:: TASK TO CARRY OUT ::
Write out the listing below in its entirety, minus the pictures, without changing a word.

***

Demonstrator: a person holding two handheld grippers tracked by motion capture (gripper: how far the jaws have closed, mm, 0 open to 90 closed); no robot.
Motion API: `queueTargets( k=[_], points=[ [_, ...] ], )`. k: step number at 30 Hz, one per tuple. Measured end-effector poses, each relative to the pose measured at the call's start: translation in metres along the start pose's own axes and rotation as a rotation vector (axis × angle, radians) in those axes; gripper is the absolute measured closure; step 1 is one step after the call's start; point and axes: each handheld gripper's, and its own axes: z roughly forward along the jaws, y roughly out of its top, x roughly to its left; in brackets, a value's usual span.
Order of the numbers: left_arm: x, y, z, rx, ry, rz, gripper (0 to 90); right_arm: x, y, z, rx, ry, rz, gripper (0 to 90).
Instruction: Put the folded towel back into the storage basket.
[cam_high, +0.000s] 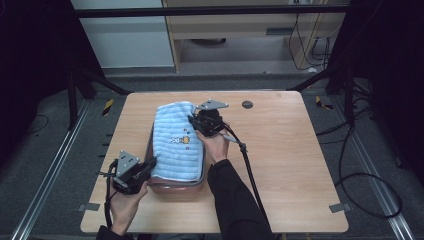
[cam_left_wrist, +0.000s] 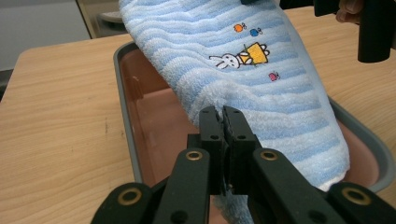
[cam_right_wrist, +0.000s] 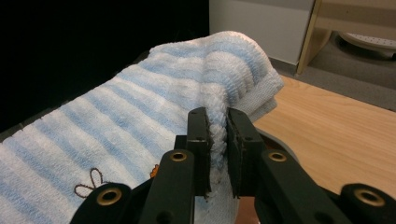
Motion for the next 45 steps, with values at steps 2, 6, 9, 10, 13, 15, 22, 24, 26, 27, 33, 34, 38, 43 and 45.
queueTargets(
  k=[2, 6, 9, 10, 13, 15, 22, 24, 26, 27, 33, 34, 38, 43, 45],
  points=[
    [0.001, -0.003, 0.002, 0.005, 0.007, 0.002, 87.2, 0.001, -0.003, 0.003, 0.009, 0.000, 0.000, 80.7],
    [0.001, -0.009, 0.007, 0.025, 0.008, 0.005, 87.2, 0.001, -0.012, 0.009, 0.025, -0.002, 0.002, 80.5],
    [0.001, -0.011, 0.009, 0.032, 0.010, 0.006, 87.1, 0.000, -0.017, 0.011, 0.032, -0.003, 0.004, 80.4],
    [0.001, -0.013, 0.010, 0.037, 0.012, 0.007, 87.1, 0.000, -0.019, 0.012, 0.035, -0.005, 0.004, 80.4],
    [0.000, -0.017, 0.013, 0.049, 0.016, 0.009, 87.0, 0.000, -0.023, 0.013, 0.048, -0.007, 0.009, 80.2],
    [-0.001, -0.019, 0.015, 0.057, 0.018, 0.009, 87.0, 0.000, -0.026, 0.014, 0.054, -0.008, 0.008, 80.1],
    [0.000, -0.022, 0.018, 0.086, 0.026, 0.009, 86.6, 0.001, -0.035, 0.021, 0.093, -0.020, -0.014, 78.7],
    [0.001, -0.025, 0.022, 0.108, 0.038, 0.002, 85.3, 0.003, -0.036, 0.023, 0.110, -0.021, -0.028, 76.0],
    [0.001, -0.025, 0.023, 0.122, 0.041, 0.003, 80.7, 0.004, -0.037, 0.024, 0.116, -0.023, -0.031, 73.0],
    [0.002, -0.026, 0.024, 0.120, 0.057, -0.001, 77.8, 0.004, -0.038, 0.025, 0.135, -0.032, -0.040, 66.8],
    [0.004, -0.020, 0.017, 0.073, 0.068, -0.010, 67.5, 0.001, -0.038, 0.011, 0.106, -0.061, -0.045, 54.5],
    [0.004, -0.019, 0.016, 0.066, 0.070, -0.008, 67.5, 0.001, -0.038, 0.011, 0.106, -0.061, -0.045, 54.5],
    [0.005, -0.015, 0.010, 0.027, 0.064, -0.016, 62.6, -0.006, -0.038, -0.006, 0.078, -0.064, -0.031, 47.3],
    [0.014, -0.010, 0.002, -0.019, 0.060, -0.043, 54.6, -0.023, -0.038, -0.038, 0.019, -0.081, -0.005, 35.4],
    [0.015, -0.010, 0.001, -0.024, 0.061, -0.049, 51.2, -0.029, -0.040, -0.050, 0.002, -0.081, 0.006, 32.7]
  ],
)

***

:: EXERCISE RESULT ::
Demonstrator: a person holding two handheld grippers tracked by motion capture (gripper: how far the jaws have closed, mm, 0 open to 90 closed); no robot.
Motion API: `queueTargets( k=[_], points=[ [_, ...] ], )`. k: step number at 30 Hz, one per tuple. Measured end-effector poses, each relative to the pose measured at the call's start: translation in metres along the start pose's own axes and rotation as a rotation vector (axis × angle, radians) in those axes; gripper is the absolute measured closure; step 1 is one step after the call's start; point and axes: each handheld gripper's, and its own axes: z roughly forward along the jaws, y roughly out of its top, x roughly to its left; in brackets, a value's usual span.
Order of the numbers: left_arm: x, y, z, rx, ry, rz, gripper (0 to 90); right_arm: x, y, z, rx, ry, rz, gripper (0 to 90).
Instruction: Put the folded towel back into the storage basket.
[cam_high, +0.000s] 
[cam_left_wrist, +0.000s] 
[cam_right_wrist, +0.000s] 
Motion for the next 45 steps, with values at steps 2, 6, 9, 10, 13, 15, 22, 24, 26, 27, 33, 34, 38, 43 and 45.
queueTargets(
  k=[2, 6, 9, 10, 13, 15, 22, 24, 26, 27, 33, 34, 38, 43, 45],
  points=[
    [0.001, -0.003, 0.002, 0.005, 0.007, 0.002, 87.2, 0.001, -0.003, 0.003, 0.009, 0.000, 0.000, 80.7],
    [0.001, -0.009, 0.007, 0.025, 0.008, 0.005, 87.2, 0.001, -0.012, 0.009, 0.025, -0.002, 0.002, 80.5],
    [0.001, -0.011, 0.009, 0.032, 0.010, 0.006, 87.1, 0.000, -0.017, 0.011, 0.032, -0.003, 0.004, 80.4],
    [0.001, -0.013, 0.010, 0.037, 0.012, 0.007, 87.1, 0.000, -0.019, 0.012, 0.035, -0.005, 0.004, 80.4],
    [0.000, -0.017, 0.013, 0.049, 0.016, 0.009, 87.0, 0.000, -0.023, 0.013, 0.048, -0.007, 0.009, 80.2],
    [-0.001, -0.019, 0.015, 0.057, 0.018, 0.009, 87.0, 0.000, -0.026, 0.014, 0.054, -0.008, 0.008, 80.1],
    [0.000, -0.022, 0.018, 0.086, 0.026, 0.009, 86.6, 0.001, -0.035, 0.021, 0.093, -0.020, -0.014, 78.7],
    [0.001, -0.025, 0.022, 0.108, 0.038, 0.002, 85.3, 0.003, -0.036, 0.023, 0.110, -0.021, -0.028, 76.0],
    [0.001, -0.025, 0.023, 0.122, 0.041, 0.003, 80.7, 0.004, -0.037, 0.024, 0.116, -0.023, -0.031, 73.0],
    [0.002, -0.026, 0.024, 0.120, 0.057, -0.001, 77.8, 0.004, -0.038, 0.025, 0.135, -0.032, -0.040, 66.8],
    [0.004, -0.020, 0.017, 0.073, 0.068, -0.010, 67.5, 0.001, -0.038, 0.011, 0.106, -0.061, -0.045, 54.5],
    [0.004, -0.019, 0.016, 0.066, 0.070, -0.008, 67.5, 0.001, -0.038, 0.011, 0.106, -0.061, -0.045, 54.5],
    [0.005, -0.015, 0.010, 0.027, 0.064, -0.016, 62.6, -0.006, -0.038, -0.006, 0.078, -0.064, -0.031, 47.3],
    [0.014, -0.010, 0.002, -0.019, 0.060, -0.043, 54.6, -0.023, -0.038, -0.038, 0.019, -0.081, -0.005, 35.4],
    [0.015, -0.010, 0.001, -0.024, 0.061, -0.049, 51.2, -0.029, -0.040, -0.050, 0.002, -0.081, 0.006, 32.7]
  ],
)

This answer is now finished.